WASHINGTON, Jan. 4 (UPI) -- An online sleuth discovered the Internet encyclopedia Wikipedia's lengthy tome about a 17th-century clash called the Bicholim Conflict was a five-year hoax.

The 4,500-word article told of the fighting that supposedly took place between Portugal and India's Maratha Empire in 1640-41 that led to Goa becoming an independent Indian state. None of it, a Wikipedia detective who goes by the handle ShelfSkewed determined, was true, the online newspaper The Daily Dot reports.

ShelfSkewed had arbitrarily decided last month to check out the article's sources and found out none of the books cited appeared to exist. On Dec. 29, ShelfSkewed recommended the article be deleted.

"After careful consideration and some research, I have come to the conclusion that this article is a hoax -- a clever and elaborate hoax, but a hoax nonetheless," ShelfSkewed wrote. "An online search for 'Bicholim conflict' or for many of the article's purported sources produces only results that can be traced back to the article itself."

Several other editors agreed and Wikipedia administrators promptly excised it.

The hoax's perpetrator remains unknown, though cyberfingers point toward someone using the handle "A-b-a-a-a-a-a-a-b-a," who authored much of the article's text.

The "Bicholim Conflict" hoax ranks eighth on the list of the longest-running known hoaxes pulled off on Wikipedia, The Daily Dot said.

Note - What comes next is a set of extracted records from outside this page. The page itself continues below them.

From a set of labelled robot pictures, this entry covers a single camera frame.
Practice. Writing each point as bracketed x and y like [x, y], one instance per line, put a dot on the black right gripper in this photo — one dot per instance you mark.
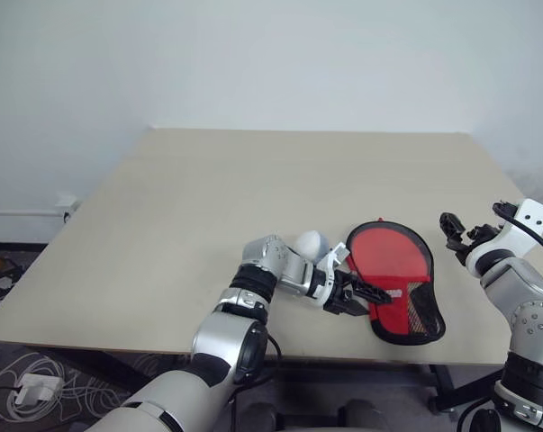
[480, 232]

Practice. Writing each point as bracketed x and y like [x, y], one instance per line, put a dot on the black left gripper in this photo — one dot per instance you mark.
[338, 300]

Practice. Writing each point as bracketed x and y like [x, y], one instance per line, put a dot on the black mesh red paddle case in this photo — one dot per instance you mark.
[404, 336]

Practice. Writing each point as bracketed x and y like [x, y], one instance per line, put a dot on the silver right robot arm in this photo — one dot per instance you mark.
[516, 283]

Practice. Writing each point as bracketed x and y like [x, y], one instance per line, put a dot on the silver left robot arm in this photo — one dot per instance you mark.
[226, 333]

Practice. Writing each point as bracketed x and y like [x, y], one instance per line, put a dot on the white rounded ball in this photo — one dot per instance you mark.
[310, 243]

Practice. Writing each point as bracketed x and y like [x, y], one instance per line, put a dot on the dark rounded shape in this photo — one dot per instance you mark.
[262, 417]
[368, 416]

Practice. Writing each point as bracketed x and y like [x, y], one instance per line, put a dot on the white power adapter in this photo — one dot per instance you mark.
[34, 389]

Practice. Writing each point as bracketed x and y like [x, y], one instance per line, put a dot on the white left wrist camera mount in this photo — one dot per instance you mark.
[332, 262]

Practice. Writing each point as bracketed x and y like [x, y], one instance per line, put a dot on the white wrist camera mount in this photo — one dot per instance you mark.
[332, 262]
[509, 240]

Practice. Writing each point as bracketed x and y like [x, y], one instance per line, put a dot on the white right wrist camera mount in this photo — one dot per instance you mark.
[509, 240]

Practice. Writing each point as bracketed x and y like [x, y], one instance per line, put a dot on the white wall socket box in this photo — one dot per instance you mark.
[66, 203]

The fictitious "Gaius Flavius Antoninus" page that proclaimed him the assassin of Julius Caesar was posted for more than eight years before being removed last July.

"Unfortunately, hoaxes on Wikipedia are nothing new, and the craftier they are, the more difficult it is to catch them," William Beutler, president of Beutler Wiki Relations, a Wikipedia consulting firm, told Yahoo News. "Anyone who's clever enough to make up convincing sources and motivated enough to spend the time and skilled enough to write a plausible article can deceive whole Internet -- at least for awhile."